Records from a data collection
● ● ● ● ● ● ●
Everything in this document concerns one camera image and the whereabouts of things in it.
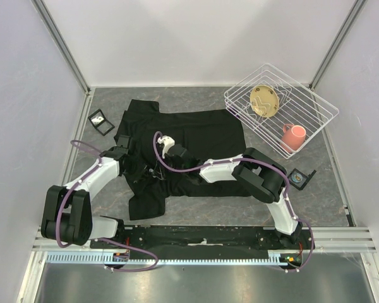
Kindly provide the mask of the black t-shirt garment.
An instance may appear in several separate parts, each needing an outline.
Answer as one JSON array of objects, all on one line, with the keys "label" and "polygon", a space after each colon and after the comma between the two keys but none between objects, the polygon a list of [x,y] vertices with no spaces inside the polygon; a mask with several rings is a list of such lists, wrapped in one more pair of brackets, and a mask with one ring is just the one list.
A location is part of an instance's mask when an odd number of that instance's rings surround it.
[{"label": "black t-shirt garment", "polygon": [[169,196],[248,197],[237,181],[207,183],[190,174],[177,174],[159,164],[153,150],[154,134],[160,131],[187,149],[194,160],[189,168],[206,160],[228,158],[246,150],[243,127],[224,109],[201,112],[161,113],[156,101],[132,100],[122,116],[117,136],[129,136],[135,148],[132,160],[140,177],[126,175],[134,195],[129,199],[130,220],[160,217]]}]

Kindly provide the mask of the white portrait round brooch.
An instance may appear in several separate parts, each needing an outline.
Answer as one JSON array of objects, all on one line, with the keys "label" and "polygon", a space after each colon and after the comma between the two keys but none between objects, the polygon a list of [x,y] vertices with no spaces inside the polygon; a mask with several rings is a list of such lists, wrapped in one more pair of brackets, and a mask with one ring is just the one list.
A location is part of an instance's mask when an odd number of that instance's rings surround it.
[{"label": "white portrait round brooch", "polygon": [[301,182],[301,180],[302,180],[302,178],[297,174],[292,175],[291,179],[293,182]]}]

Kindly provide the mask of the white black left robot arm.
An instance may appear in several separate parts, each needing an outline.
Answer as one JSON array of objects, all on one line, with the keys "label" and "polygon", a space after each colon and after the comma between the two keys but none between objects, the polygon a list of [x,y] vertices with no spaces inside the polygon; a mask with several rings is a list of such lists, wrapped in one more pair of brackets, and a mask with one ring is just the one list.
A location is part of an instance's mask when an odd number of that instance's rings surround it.
[{"label": "white black left robot arm", "polygon": [[78,140],[71,144],[80,149],[87,147],[96,160],[75,180],[47,190],[40,233],[62,248],[71,244],[82,246],[99,238],[112,248],[119,248],[126,241],[125,231],[118,228],[117,219],[92,215],[91,200],[115,178],[140,175],[144,166],[135,161],[136,142],[130,136],[120,135],[116,146],[106,151]]}]

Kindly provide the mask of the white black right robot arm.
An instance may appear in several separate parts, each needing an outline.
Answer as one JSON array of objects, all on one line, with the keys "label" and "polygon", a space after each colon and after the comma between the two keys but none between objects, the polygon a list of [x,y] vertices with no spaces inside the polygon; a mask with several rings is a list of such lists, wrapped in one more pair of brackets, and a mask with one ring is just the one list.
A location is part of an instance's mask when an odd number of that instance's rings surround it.
[{"label": "white black right robot arm", "polygon": [[303,224],[289,200],[286,170],[254,148],[225,159],[199,160],[181,145],[163,148],[163,159],[173,172],[199,184],[234,181],[249,195],[265,203],[273,220],[278,244],[286,249],[299,242]]}]

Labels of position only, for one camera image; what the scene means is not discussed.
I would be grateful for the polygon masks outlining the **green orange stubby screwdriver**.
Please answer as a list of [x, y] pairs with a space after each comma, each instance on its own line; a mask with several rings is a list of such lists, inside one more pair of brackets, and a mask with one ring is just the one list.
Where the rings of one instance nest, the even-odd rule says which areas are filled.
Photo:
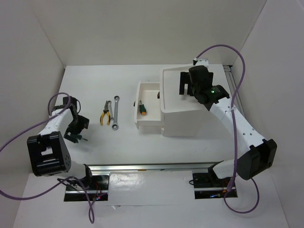
[[142, 103], [142, 100], [139, 101], [139, 111], [140, 114], [145, 116], [147, 114], [146, 108], [144, 106], [144, 104]]

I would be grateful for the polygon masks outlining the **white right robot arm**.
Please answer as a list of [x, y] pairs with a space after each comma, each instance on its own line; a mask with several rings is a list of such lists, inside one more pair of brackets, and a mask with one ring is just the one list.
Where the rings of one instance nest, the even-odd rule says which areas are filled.
[[234, 159], [218, 162], [208, 169], [207, 180], [218, 186], [226, 178], [249, 180], [269, 169], [274, 162], [277, 144], [258, 133], [232, 104], [229, 93], [213, 84], [213, 73], [205, 66], [193, 66], [180, 73], [180, 91], [193, 96], [217, 117], [234, 138]]

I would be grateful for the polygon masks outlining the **white drawer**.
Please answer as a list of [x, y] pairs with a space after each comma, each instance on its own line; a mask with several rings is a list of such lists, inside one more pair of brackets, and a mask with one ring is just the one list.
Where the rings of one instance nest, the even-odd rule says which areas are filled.
[[[161, 99], [157, 99], [160, 92], [160, 83], [139, 82], [136, 91], [134, 122], [137, 129], [140, 127], [161, 127], [163, 117], [161, 112]], [[147, 114], [140, 114], [139, 101], [142, 100]]]

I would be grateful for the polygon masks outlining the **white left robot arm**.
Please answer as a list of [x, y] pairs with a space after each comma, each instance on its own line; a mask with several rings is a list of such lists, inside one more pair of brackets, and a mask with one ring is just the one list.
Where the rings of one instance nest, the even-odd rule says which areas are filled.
● ● ● ● ● ● ●
In the entries above, find each line with the string "camera" and copy it.

Your solution
Everything in this document concerns one camera image and the whereabouts of things in it.
Labels of position only, for one camera image; what the scene means is not discussed.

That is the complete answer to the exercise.